⟨

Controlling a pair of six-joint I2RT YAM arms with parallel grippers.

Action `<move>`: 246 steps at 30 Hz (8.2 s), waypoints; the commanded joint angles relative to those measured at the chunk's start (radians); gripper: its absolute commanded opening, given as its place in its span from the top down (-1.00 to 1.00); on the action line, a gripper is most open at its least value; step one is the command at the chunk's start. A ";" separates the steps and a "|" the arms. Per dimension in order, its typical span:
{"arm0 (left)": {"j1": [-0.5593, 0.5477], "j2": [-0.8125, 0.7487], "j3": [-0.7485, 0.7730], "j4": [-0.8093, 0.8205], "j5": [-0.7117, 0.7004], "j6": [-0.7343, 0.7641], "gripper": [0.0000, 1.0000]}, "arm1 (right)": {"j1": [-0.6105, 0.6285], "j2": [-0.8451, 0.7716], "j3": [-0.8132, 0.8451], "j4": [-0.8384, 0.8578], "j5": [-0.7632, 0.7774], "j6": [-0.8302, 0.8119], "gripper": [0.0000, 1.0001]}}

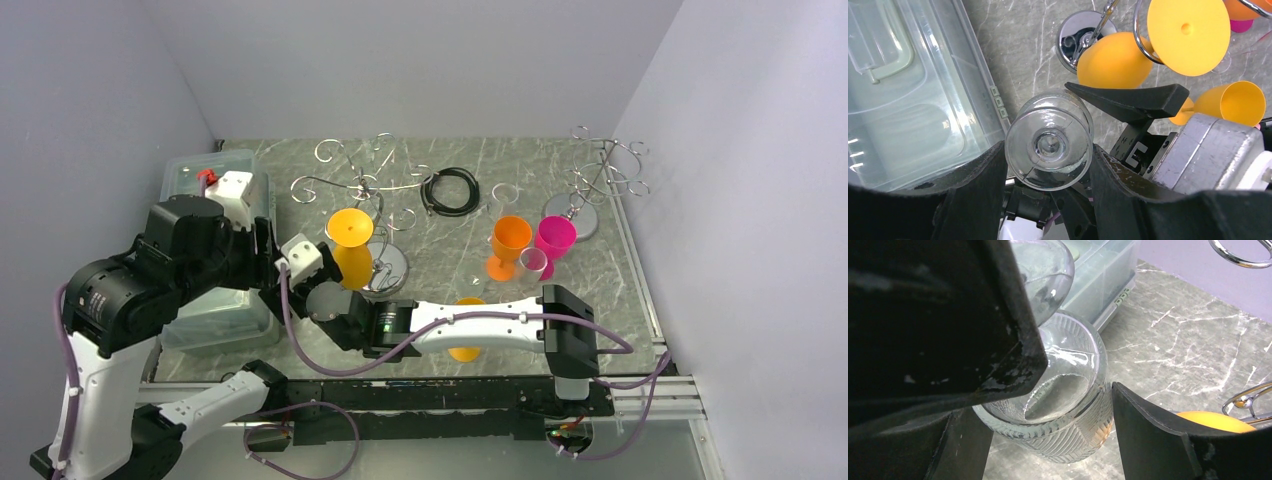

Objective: Take the wine glass off the wine glass rack
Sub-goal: Place the wine glass at the center of the board.

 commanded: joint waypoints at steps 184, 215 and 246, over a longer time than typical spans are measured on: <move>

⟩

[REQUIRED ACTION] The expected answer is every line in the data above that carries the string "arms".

[WRITTEN RESPONSE]
Controlling a pair of six-joint I2RT YAM arms with parallel grippers.
Action `<move>`: 246 steps at 30 Hz (8.2 s), waypoints; the commanded joint angles relative to those measured at the chunk's start (radians); gripper: its absolute commanded opening, given as its place in its span from the top down (-1.00 to 1.00); on the action line, a gripper is most open at its least value; step one is the command at the chunk's start. A ";" separates the steps and a "|" the arms. Per dimension in order, its typical span:

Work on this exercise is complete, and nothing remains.